By the time Lincoln is in bed at home, he’s digested the evening sufficiently to know exactly what Flam is now thinking: no wonder Mary left that cold son of a bitch.

The next day, Lincoln gets to work line editing one of Arthur Wendt’s manuscripts, Revolutionizing Business, a book on management principles gleaned from the Founding Fathers, by Mitchell Morgenthau, another beloved U of C professor.

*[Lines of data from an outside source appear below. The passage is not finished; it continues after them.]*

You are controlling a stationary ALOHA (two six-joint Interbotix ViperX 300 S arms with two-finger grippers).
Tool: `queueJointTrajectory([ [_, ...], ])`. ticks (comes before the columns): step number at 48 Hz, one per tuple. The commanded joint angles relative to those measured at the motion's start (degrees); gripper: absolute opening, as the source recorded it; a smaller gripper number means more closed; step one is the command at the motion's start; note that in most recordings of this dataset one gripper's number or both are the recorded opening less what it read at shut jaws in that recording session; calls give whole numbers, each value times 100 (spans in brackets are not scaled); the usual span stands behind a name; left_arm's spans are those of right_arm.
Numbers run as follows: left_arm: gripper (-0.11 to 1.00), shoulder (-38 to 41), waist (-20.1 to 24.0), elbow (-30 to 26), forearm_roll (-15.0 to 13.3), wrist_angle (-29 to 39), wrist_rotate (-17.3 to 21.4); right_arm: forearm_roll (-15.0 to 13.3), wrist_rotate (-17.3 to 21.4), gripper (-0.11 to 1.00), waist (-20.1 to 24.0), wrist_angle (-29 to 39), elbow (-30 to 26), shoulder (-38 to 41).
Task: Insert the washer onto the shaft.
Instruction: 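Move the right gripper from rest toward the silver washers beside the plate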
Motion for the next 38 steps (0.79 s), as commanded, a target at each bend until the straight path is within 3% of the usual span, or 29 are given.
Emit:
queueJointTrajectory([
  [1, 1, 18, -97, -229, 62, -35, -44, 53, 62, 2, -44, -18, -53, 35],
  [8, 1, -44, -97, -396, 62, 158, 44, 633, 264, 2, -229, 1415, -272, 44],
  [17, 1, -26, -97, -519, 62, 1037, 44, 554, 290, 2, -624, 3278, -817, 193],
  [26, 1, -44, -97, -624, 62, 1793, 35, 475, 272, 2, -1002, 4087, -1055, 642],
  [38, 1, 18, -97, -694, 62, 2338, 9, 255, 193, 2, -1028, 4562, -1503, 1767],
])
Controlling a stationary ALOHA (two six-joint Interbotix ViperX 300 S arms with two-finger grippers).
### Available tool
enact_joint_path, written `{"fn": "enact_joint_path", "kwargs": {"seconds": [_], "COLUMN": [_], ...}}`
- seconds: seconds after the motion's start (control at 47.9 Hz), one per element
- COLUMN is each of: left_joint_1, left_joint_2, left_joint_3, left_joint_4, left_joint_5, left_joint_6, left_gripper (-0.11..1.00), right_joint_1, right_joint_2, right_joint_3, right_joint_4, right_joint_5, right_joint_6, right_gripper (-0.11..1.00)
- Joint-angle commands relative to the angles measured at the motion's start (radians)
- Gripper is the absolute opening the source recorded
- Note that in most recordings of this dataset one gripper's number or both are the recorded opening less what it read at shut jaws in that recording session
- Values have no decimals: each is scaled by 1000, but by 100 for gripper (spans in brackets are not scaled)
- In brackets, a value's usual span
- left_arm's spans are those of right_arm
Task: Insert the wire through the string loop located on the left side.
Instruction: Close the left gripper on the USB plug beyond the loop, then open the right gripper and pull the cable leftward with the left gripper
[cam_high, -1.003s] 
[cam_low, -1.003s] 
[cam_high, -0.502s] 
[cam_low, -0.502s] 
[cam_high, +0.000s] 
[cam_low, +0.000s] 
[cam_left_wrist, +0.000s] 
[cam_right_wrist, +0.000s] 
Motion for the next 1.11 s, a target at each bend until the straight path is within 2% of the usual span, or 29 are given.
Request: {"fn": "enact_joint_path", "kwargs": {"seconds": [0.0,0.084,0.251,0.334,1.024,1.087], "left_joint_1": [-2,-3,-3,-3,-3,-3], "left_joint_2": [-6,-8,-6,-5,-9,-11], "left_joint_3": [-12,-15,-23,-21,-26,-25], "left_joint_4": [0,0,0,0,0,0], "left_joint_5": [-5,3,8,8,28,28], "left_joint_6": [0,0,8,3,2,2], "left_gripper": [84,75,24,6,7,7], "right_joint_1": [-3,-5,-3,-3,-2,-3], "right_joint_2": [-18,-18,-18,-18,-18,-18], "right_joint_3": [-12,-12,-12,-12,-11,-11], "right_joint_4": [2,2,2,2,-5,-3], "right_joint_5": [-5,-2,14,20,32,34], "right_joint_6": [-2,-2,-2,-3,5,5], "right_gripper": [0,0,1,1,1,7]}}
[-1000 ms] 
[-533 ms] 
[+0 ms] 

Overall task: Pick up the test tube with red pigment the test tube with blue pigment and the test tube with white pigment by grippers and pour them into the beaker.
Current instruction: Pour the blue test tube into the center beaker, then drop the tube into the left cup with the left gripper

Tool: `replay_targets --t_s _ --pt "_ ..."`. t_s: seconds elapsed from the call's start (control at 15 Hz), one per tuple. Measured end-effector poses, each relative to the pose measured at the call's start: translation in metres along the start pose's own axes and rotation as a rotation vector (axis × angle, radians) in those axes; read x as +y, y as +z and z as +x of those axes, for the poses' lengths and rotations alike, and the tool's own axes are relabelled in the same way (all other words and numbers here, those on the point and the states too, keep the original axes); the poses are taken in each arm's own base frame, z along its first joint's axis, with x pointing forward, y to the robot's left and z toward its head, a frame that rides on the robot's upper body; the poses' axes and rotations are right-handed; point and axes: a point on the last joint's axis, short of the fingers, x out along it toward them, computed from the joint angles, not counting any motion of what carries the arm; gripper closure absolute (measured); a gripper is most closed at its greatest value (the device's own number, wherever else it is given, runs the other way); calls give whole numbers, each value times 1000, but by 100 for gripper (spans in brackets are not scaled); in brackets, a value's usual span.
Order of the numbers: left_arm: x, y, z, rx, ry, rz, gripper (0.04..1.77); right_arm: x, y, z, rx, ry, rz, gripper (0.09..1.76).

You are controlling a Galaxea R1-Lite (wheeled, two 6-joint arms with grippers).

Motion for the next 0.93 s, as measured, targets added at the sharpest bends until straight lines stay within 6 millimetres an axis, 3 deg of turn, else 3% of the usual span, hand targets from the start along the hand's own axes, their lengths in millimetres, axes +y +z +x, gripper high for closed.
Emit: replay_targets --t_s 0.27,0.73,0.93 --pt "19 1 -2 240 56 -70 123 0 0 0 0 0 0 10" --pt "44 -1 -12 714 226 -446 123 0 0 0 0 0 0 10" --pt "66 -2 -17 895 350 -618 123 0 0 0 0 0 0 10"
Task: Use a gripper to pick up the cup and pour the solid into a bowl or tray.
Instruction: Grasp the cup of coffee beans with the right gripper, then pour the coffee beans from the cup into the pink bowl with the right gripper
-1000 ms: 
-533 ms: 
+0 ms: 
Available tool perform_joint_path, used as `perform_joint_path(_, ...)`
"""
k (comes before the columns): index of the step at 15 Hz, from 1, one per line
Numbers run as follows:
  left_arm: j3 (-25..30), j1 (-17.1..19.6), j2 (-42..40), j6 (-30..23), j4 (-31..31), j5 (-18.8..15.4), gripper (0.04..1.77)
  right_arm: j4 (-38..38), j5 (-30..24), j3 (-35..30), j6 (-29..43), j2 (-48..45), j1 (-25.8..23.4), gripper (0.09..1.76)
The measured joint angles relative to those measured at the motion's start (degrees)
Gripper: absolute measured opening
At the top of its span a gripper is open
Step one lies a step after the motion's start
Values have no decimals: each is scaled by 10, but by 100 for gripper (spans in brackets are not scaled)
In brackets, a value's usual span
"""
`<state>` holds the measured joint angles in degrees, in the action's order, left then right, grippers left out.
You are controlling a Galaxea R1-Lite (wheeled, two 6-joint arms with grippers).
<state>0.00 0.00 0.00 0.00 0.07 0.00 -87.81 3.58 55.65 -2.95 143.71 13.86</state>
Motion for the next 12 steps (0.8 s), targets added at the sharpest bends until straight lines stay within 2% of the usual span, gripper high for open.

Lincoln is trudging through the second chapter when his phone rings. “Your wife,” Kim tells him when he picks up.

Lincoln has a terrible taste of stale coffee in his mouth. He swallows hard, trying to wash it away. “OK.”

“Linc? How are you? I tried to get you earlier on your cell phone, but it was turned off.”

“I’m at work.”

“I know. This was the other day.”

“You didn’t leave a message.”

“I know. I didn’t feel right just being a disembodied voice. I wanted to talk to you for real, and I figured you’d see it was me on your ‘Missed Calls’ function.”

“I don’t ever use that.”

“Well, no matter, here we are. How are you?”

In the moment while Lincoln considers what to say, he reflects that her voice sounds different—a little higher, slightly tinny, something being held back. She’s not calling to beg forgiveness. “I’m OK.”

“Really? I worry about you. Are you hanging out with Flam?”

Flam. His friend. Lincoln flashes back to dinner yesterday and thinks: How could I be so ungrateful? “Yes.”

Mary natters on for a minute or so about applying to business school. “Then I spent the whole weekend studying for the goddamned GMAT,” she goes on. “Morning to night. I’ve never done anything so boring. I hope business school isn’t like this.”

The precise ease with which she describes this annoyance makes Lincoln assume that she spent the weekend in romps from the kitchen floor to the dining-room sofa to the bed in Jerry Cirone’s expensive downtown condo.

“Have you hired a lawyer yet?” she asks abruptly.

“Not yet.”

“Well, you probably should, so we can try to sell our apartment. It’ll be tough, but I think the quicker we get it out on the market the better.”